§ WHAT YOU SHOULD DO:
Match the word "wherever". Return each line of the data below where it appears.

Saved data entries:
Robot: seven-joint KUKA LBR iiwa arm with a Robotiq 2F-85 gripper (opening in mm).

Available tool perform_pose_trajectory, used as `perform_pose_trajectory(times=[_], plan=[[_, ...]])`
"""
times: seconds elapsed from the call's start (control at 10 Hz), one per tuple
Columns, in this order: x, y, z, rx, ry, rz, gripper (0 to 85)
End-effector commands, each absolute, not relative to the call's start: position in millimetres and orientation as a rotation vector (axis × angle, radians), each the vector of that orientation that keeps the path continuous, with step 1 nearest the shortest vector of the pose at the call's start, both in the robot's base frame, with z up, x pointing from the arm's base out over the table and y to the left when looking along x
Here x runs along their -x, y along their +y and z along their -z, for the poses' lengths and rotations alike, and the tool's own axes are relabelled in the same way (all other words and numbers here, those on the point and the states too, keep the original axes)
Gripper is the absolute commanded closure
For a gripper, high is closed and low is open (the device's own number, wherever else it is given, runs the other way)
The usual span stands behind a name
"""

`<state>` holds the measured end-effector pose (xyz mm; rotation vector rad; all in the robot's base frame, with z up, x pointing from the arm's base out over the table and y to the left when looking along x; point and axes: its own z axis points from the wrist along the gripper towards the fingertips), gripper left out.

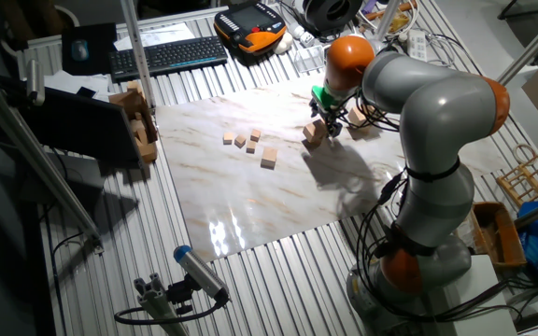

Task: Stack the blocks into a cross shape

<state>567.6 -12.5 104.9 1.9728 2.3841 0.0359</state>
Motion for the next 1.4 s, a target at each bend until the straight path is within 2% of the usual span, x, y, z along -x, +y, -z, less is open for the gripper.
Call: perform_pose_trajectory(times=[0.0, 0.4, 0.5, 0.9, 1.0, 1.1, 1.2, 1.3], plan=[[-567.1, -11.8, -107.7, -1.973, 2.391, -0.032, 0.0], [-568.2, 6.3, -130.2, -1.975, 2.423, -0.001, 0.0], [-568.7, 14.2, -137.3, -1.973, 2.436, 0.004, 17.0], [-571.0, 54.4, -150.3, -1.928, 2.496, -0.015, 17.0], [-568.4, 62.9, -147.6, -1.898, 2.508, -0.024, 34.0], [-564.5, 71.6, -143.3, -1.862, 2.524, -0.044, 34.0], [-560.8, 78.4, -140.2, -1.834, 2.534, -0.062, 51.0], [-557.6, 84.5, -137.8, -1.808, 2.547, -0.066, 51.0]])
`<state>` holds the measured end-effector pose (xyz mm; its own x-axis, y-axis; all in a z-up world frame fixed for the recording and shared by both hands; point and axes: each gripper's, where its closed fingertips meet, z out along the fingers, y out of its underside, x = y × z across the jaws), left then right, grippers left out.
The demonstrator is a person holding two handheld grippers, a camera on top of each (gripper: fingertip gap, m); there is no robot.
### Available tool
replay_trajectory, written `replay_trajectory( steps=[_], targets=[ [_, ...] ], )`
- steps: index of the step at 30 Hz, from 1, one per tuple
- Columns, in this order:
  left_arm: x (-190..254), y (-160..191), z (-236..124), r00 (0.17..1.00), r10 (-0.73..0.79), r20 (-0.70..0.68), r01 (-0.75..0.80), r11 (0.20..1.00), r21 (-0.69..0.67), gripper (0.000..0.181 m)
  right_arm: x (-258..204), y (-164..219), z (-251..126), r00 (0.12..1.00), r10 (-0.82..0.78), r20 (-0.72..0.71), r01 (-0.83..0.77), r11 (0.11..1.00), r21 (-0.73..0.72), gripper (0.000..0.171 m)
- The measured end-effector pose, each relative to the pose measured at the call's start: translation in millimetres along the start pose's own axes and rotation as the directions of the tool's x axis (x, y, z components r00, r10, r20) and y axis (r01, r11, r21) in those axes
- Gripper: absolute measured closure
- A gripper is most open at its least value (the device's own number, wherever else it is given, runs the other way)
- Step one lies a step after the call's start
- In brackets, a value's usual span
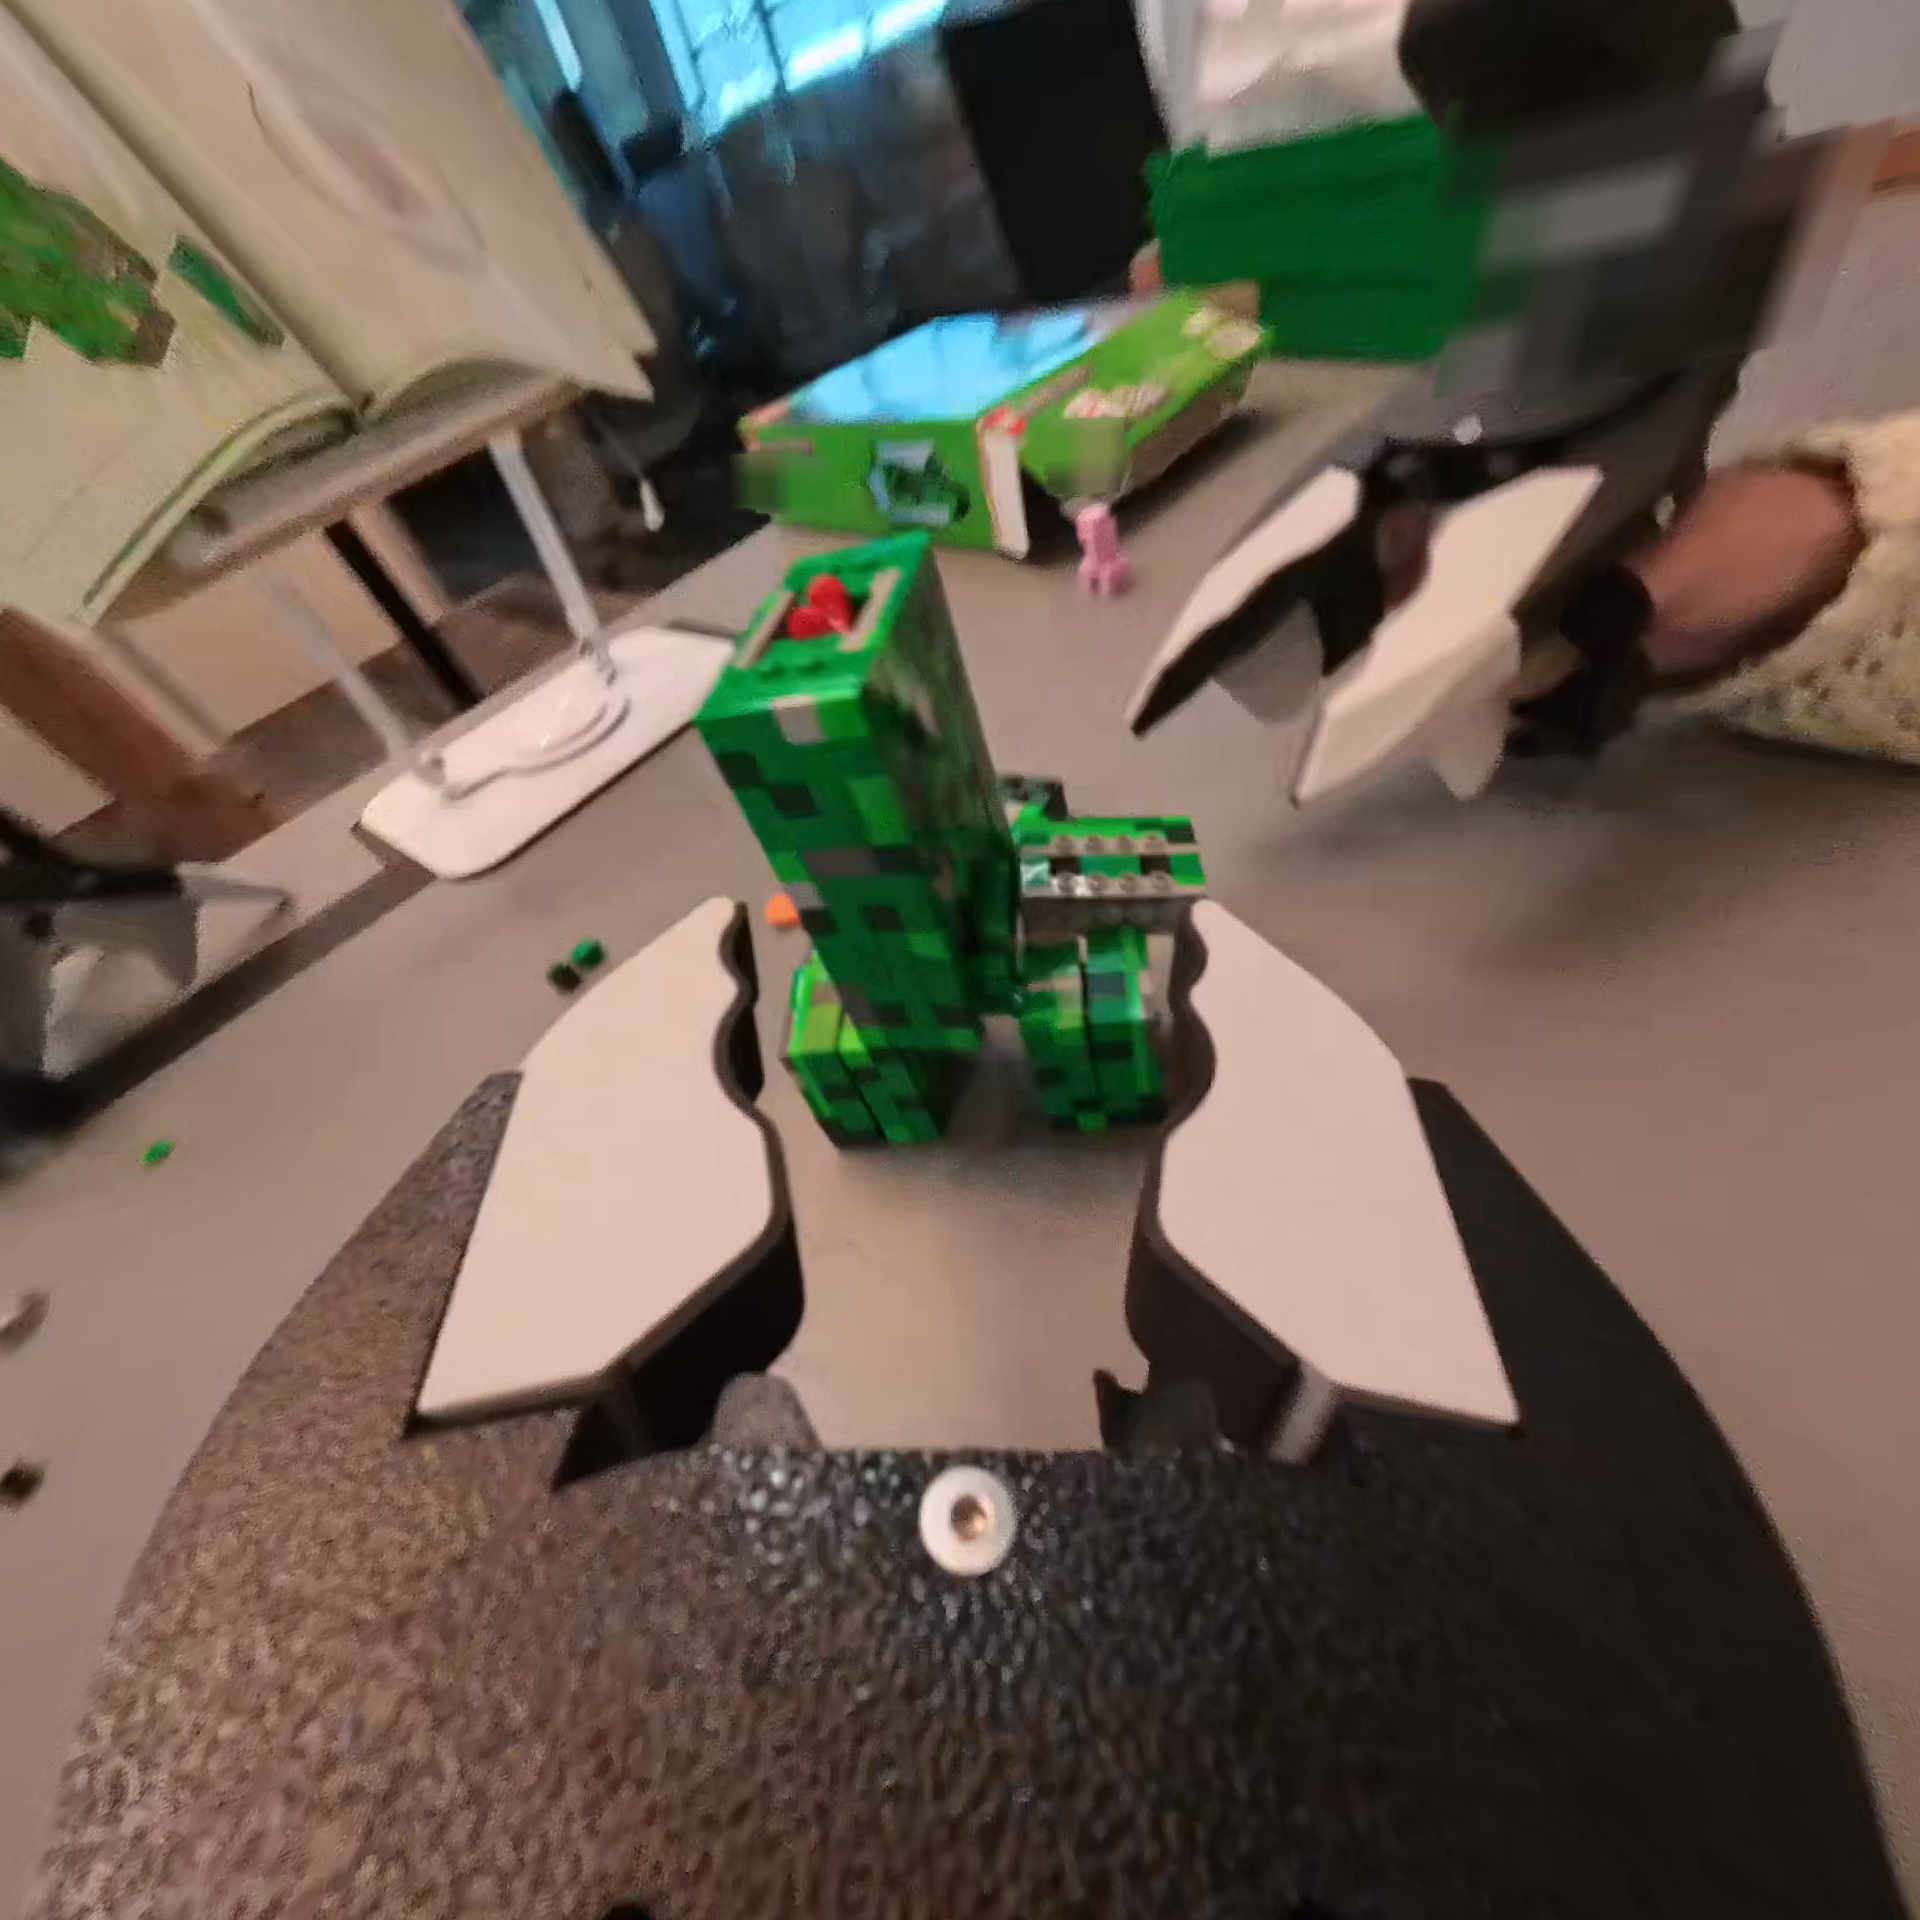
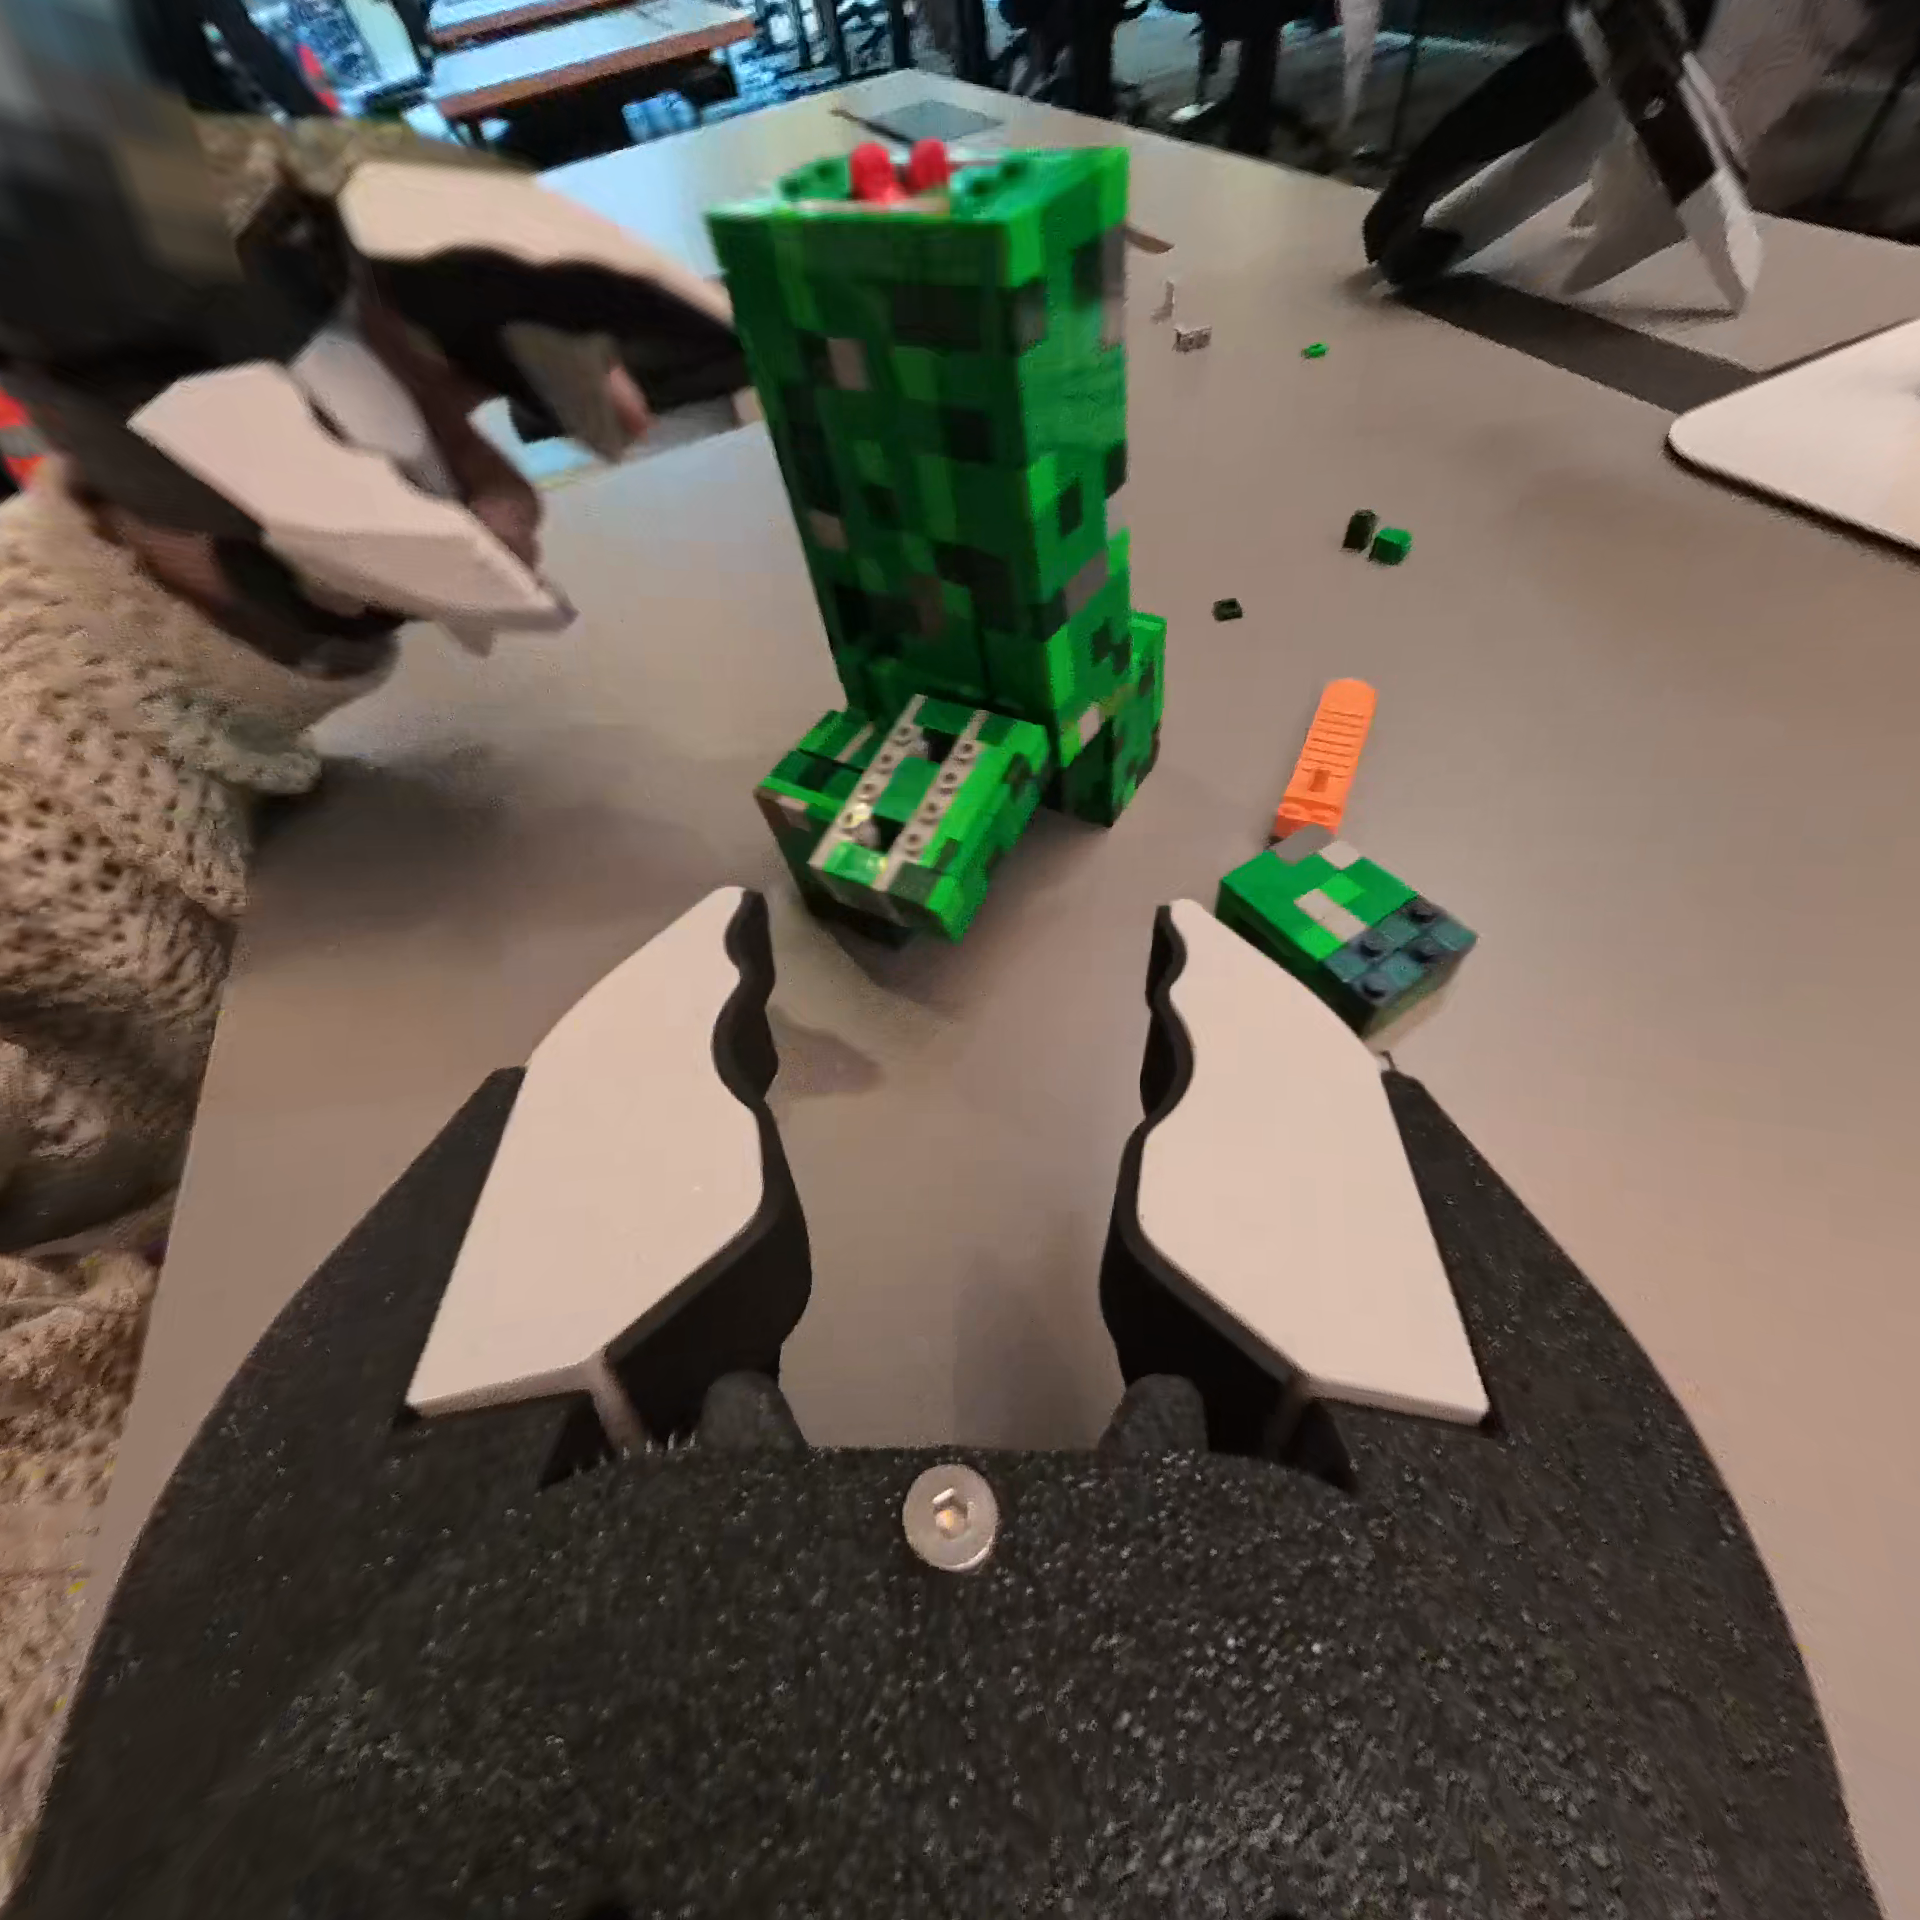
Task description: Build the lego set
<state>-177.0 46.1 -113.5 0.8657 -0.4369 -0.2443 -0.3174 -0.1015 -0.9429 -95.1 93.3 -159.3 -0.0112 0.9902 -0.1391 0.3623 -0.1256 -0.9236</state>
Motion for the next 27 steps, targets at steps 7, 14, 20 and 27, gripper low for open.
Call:
replay_trajectory(
  steps=[7,14,20,27],
  targets=[
    [-11.4,46.7,29.0,0.912,-0.293,-0.287,0.240,0.949,-0.205,0.066,-26.0,8.5,6.7,0.996,-0.026,-0.089,0.029,0.999,0.029,0.106],
    [19.6,75.4,31.8,0.912,-0.244,-0.331,0.130,0.935,-0.331,0.063,-10.2,14.0,4.1,0.986,-0.043,-0.159,0.042,0.999,-0.007,0.108],
    [24.3,65.5,24.6,0.925,-0.161,-0.345,0.068,0.962,-0.266,0.082,5.7,15.6,-4.0,0.978,-0.104,-0.180,0.102,0.995,-0.021,0.109],
    [18.3,71.7,59.0,0.896,0.050,-0.441,-0.153,0.968,-0.201,0.055,13.8,6.4,-19.3,0.986,-0.158,0.054,0.154,0.985,0.075,0.118]
  ],
)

§ RESPONSE TO THE EXERCISE:
For a gripper, high is closed and low is open (the device's own number, wherever else it is given, runs the other way)
- A gripper is most open at its least value (the device's own number, wherever else it is given, runs the other way)

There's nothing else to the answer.